Be cautious with sulforaphane supplements that contain only glucoraphanin (sulforaphane glucosinolate) without the necessary myrosinase enzyme for conversion, as this may limit their effectiveness.
Increase your overall vegetable consumption, as those in the top 20% of vegetable consumers experienced a 16% reduction in all-cause mortality.
To achieve a daily dose of 60 milligrams of sulforaphane, which significantly impacted prostate cancer markers, consume approximately 140 grams of fresh broccoli sprouts.
To mimic benefits seen in type 2 diabetics (reduced triglycerides and oxidized LDL), aim for a daily dose of 40 milligrams of sulforaphane, equivalent to about 100 grams of fresh broccoli sprouts.
For general inflammation reduction, aim for 40 milligrams of sulforaphane daily, which has been shown to reduce TNF-alpha by 11% and C-reactive protein by 16%.
Consume approximately 135 grams of fresh broccoli sprouts daily (or a beverage with 262.5 mg glucoraphanin and 7.1 mg sulforaphane) to increase benzene excretion by 61%.
Consume a broccoli sprout beverage containing 27 milligrams of sulforaphane to achieve a 50% increase in the excretion of carcinogens like acrolein, crotonaldehyde, ethylene oxide, and benzene.

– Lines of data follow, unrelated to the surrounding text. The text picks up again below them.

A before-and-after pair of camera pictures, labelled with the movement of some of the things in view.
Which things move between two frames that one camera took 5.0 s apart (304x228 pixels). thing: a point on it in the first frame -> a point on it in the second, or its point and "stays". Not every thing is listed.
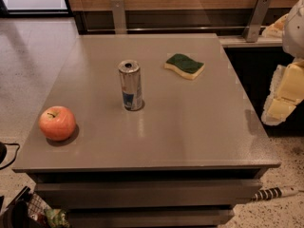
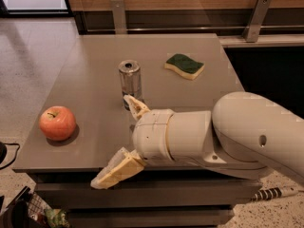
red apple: [57, 123] stays
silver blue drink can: [131, 85] stays
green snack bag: [56, 218] stays
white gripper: [294, 32] -> [151, 137]
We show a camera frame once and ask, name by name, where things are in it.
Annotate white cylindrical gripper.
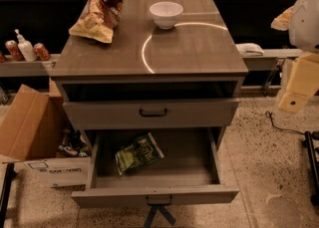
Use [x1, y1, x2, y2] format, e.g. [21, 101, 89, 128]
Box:
[271, 6, 319, 114]

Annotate green jalapeno chip bag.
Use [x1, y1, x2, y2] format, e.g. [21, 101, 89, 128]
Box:
[115, 132, 164, 175]

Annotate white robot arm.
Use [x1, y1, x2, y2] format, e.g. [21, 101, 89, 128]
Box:
[271, 0, 319, 114]

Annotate grey drawer cabinet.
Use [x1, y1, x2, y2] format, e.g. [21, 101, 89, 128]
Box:
[51, 0, 248, 141]

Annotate closed grey upper drawer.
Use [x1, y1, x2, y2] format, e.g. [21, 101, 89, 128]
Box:
[63, 99, 238, 129]

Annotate open grey middle drawer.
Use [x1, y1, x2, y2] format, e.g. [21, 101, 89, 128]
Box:
[72, 127, 238, 208]

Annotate brown yellow chip bag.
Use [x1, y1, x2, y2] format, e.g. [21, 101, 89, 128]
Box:
[69, 0, 124, 44]

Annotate folded white cloth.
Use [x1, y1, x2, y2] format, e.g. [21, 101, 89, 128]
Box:
[236, 43, 264, 57]

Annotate black stand right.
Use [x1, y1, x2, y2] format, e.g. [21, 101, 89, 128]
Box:
[304, 131, 319, 206]

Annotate black stand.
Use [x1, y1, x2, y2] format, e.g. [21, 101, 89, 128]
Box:
[0, 163, 16, 228]
[304, 131, 319, 206]

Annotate white bowl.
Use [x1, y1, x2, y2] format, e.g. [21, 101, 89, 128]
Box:
[150, 1, 183, 29]

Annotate red soda can right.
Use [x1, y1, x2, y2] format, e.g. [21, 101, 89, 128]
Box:
[34, 43, 51, 61]

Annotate red soda can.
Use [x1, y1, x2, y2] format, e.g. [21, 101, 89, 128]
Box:
[5, 40, 23, 61]
[34, 43, 51, 61]

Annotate white printed cardboard box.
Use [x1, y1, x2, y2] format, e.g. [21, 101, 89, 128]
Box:
[25, 157, 90, 187]

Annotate white pump bottle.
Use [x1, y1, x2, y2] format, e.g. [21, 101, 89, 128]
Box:
[15, 29, 37, 62]

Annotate brown cardboard box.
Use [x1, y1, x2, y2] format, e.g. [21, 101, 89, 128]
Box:
[0, 84, 68, 160]

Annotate red soda can left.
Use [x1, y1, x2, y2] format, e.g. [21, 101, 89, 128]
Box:
[5, 40, 23, 61]

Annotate grey low shelf left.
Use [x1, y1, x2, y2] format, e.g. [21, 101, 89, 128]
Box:
[0, 54, 60, 78]

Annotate black stand left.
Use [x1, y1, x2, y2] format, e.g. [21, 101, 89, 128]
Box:
[0, 163, 16, 228]

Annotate black floor cable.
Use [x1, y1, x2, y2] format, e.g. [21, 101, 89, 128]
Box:
[264, 110, 306, 136]

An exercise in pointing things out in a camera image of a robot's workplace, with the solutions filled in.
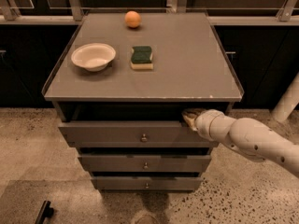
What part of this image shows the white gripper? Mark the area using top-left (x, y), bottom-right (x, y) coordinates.
top-left (182, 108), bottom-right (225, 141)

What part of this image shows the grey top drawer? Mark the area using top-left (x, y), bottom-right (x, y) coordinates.
top-left (59, 121), bottom-right (218, 147)

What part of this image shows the grey drawer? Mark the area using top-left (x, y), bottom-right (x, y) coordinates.
top-left (92, 176), bottom-right (203, 191)
top-left (59, 121), bottom-right (218, 147)
top-left (78, 154), bottom-right (211, 173)

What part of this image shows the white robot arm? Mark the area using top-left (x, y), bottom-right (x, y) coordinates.
top-left (182, 108), bottom-right (299, 177)

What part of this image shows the grey middle drawer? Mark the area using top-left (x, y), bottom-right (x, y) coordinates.
top-left (78, 154), bottom-right (211, 173)

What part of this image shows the grey bottom drawer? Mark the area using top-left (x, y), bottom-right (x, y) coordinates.
top-left (92, 176), bottom-right (203, 191)

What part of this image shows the grey drawer cabinet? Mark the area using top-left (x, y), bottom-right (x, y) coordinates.
top-left (43, 13), bottom-right (243, 179)

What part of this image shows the green yellow sponge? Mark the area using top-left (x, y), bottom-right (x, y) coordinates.
top-left (130, 46), bottom-right (153, 70)

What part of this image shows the white bowl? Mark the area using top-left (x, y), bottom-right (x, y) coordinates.
top-left (71, 43), bottom-right (116, 72)

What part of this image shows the orange fruit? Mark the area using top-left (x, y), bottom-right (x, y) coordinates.
top-left (124, 11), bottom-right (141, 28)

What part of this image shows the black object on floor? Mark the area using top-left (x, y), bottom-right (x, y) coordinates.
top-left (35, 201), bottom-right (54, 224)

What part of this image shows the metal railing frame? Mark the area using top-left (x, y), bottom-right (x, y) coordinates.
top-left (0, 0), bottom-right (299, 25)

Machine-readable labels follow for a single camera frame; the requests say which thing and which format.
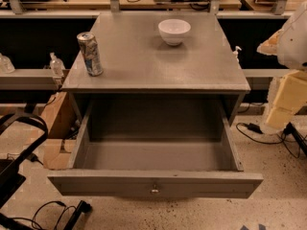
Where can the white ceramic bowl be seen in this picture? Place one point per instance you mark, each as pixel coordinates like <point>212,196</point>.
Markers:
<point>174,31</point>

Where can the grey top drawer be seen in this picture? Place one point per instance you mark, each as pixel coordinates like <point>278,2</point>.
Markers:
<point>155,148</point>

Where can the black chair frame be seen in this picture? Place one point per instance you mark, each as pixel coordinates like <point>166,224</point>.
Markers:
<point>10,178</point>

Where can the small white pump bottle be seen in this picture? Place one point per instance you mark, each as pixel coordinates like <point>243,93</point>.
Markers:
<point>237,51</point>

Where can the grey wooden drawer cabinet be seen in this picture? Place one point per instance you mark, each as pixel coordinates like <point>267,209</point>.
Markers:
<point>139,65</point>

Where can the brown cardboard box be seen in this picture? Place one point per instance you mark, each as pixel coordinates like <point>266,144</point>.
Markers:
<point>59,116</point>

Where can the clear sanitizer bottle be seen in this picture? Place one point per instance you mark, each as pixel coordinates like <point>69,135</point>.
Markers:
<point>56,65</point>

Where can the padded gripper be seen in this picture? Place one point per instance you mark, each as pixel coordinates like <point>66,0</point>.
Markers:
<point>295,43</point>

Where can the clear plastic bottle far left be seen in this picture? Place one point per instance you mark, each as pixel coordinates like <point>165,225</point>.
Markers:
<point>6,65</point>

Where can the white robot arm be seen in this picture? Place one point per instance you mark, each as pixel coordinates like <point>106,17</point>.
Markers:
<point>297,23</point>

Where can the silver blue drink can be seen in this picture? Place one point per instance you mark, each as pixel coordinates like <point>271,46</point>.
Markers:
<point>90,52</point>

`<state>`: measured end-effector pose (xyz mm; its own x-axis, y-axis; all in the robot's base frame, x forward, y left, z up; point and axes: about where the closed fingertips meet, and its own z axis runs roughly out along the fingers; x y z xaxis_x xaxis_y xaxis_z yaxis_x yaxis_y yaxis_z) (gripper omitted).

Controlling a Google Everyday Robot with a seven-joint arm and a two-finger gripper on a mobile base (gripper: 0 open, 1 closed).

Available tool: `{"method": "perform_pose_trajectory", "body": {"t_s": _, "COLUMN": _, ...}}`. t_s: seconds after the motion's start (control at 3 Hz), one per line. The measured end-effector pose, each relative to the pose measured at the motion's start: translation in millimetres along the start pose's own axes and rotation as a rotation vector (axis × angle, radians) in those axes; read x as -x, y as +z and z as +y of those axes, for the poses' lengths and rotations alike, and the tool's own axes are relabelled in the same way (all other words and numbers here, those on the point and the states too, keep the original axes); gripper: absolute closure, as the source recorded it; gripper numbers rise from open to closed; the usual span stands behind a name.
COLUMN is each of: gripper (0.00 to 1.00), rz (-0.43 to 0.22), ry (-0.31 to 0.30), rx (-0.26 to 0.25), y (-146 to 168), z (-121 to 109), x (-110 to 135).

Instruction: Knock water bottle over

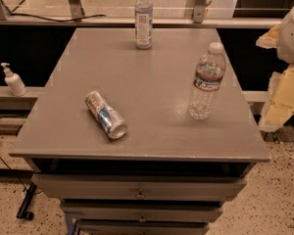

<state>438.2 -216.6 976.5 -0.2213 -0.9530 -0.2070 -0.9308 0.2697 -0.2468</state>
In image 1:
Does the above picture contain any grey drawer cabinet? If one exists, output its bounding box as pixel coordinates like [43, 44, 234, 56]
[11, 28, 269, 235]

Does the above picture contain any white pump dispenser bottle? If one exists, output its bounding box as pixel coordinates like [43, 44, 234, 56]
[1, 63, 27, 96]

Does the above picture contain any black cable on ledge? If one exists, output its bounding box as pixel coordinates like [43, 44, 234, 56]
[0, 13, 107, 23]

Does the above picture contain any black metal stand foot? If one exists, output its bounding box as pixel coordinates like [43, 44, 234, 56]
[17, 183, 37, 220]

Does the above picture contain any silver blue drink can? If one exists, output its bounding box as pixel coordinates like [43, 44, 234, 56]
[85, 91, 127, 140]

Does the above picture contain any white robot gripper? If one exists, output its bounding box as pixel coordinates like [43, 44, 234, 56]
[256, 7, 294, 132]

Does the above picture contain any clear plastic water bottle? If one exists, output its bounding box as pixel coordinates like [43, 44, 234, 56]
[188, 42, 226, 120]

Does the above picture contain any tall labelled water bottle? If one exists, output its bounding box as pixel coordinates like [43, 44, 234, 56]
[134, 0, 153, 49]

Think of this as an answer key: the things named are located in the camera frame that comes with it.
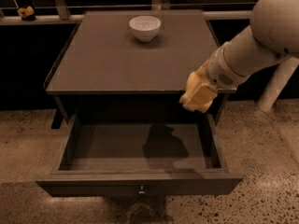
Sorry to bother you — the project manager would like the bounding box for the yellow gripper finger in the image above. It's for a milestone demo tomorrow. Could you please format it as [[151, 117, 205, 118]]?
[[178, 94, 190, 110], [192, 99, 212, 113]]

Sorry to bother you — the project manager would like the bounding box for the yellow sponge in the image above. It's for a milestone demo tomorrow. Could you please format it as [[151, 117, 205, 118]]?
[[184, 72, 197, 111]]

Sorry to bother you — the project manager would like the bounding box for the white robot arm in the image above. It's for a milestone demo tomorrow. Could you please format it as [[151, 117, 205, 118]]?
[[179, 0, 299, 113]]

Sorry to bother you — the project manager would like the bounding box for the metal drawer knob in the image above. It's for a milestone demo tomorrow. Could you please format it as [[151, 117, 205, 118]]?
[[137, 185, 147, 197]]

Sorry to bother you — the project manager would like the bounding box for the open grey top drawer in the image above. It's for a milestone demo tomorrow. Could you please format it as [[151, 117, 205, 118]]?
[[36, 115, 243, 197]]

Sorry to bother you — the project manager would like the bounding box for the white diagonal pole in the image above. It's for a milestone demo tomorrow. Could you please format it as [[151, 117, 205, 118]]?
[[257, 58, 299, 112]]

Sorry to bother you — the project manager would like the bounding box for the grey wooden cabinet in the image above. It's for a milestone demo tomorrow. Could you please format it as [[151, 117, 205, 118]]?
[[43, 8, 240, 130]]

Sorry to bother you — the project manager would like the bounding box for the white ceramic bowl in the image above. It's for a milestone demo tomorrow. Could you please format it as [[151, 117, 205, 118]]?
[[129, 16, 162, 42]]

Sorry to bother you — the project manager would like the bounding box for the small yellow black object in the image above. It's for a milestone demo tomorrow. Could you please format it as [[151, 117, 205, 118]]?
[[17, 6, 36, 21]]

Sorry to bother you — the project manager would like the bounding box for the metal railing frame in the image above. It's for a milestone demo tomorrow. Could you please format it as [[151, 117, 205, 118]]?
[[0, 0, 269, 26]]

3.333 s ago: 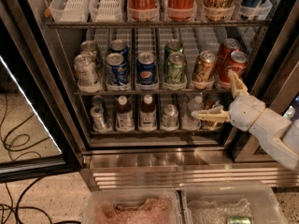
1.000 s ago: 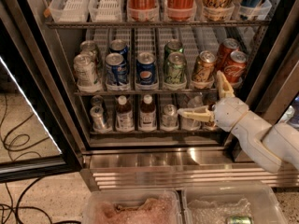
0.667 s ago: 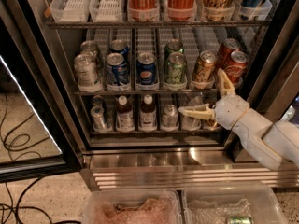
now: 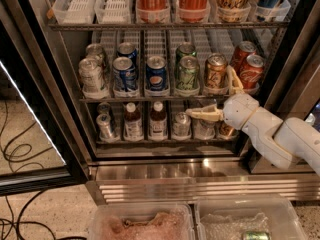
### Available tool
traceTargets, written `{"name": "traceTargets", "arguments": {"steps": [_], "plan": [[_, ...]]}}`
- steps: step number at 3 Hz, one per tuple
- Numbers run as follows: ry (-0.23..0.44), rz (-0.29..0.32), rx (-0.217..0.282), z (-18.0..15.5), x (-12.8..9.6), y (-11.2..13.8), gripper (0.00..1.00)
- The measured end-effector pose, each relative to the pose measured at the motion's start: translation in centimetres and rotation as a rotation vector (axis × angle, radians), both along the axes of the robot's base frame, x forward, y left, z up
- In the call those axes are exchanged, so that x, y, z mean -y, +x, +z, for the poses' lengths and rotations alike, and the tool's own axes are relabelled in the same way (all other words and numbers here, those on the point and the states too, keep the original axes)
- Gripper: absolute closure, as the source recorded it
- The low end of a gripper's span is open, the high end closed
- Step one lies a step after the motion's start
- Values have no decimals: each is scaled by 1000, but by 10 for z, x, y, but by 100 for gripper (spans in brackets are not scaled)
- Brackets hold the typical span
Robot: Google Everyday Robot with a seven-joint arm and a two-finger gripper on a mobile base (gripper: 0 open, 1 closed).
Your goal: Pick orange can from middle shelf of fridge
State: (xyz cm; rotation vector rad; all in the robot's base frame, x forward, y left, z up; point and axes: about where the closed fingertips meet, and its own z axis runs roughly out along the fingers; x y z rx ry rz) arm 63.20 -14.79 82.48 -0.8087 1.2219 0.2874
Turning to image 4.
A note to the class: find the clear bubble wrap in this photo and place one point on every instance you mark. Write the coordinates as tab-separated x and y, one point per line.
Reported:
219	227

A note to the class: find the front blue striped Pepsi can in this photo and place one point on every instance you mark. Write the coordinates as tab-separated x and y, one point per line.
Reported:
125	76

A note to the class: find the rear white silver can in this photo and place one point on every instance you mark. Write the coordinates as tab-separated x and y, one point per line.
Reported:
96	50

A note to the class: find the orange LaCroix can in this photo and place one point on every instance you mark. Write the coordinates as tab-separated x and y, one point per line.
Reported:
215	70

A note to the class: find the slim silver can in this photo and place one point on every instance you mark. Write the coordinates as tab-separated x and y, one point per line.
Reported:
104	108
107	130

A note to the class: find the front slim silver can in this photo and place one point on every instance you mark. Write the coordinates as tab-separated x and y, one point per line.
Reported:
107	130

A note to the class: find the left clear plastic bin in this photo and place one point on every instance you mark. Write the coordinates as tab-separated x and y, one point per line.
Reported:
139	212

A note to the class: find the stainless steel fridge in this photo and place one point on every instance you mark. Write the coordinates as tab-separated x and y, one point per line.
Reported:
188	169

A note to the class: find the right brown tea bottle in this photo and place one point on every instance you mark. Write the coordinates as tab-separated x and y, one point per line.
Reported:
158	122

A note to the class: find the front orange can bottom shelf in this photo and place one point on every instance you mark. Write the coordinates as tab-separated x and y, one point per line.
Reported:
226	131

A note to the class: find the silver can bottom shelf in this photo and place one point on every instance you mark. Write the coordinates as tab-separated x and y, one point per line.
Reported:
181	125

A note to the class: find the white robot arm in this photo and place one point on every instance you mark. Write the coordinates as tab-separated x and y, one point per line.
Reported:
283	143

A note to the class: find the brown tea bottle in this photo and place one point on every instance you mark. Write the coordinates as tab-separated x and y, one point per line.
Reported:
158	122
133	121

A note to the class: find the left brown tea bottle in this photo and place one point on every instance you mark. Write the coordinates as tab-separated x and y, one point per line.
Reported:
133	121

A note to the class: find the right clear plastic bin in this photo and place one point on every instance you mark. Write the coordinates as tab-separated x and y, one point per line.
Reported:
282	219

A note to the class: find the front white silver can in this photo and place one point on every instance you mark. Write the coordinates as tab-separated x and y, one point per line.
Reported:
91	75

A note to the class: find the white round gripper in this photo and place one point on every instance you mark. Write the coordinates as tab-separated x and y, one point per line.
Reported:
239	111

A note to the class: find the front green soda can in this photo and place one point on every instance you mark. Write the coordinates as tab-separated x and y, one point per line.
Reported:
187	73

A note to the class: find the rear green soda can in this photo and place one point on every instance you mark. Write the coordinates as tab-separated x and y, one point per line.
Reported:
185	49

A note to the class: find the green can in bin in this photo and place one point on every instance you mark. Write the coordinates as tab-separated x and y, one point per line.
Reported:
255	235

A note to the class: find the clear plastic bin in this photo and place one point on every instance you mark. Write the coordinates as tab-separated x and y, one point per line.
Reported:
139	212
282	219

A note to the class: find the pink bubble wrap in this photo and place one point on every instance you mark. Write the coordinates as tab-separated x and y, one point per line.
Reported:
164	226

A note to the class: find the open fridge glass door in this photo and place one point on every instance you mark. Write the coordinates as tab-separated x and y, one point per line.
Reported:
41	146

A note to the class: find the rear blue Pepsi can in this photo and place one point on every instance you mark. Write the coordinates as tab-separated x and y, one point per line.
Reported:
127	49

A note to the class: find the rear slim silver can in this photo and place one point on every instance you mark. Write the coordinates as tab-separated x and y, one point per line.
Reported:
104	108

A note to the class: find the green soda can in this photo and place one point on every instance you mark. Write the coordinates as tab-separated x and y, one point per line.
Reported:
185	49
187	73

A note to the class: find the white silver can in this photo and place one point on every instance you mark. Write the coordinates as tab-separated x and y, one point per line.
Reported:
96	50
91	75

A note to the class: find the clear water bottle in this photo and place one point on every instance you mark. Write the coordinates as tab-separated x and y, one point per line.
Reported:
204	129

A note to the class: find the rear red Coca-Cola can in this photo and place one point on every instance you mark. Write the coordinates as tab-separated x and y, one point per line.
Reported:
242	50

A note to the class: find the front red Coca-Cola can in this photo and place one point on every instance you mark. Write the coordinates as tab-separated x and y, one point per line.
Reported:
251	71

Consume approximately 85 grams of fresh broccoli sprouts (yielding about 37 mg sulforaphane) to promote the accumulation of sulforaphane in breast tissue, which may offer protective functions.
Consume approximately 43 grams of fresh broccoli sprouts daily (equivalent to 20 mg sulforaphane) to potentially support the regaining of adaptive immune function, based on human-equivalent doses from mouse studies.
Young men with autism spectrum disorder may benefit from consuming up to 65 grams of fresh broccoli sprouts daily (yielding 9-25 mg sulforaphane) to improve autistic behavior checklist scores, social interaction, abnormal behavior, and verbal communication.
Medicated patients with schizophrenia may consider supplementing with 30 milligrams of glucoraphanin daily for eight weeks to potentially improve certain scores of cognitive impairment.
Healthy individuals can decrease circulating IL-6 levels by 20% by consuming 14 grams of cruciferous vegetables per kilogram of body weight daily.
Men should aim to eat between three to five servings of cruciferous vegetables per week to potentially decrease prostate cancer risk by 40%.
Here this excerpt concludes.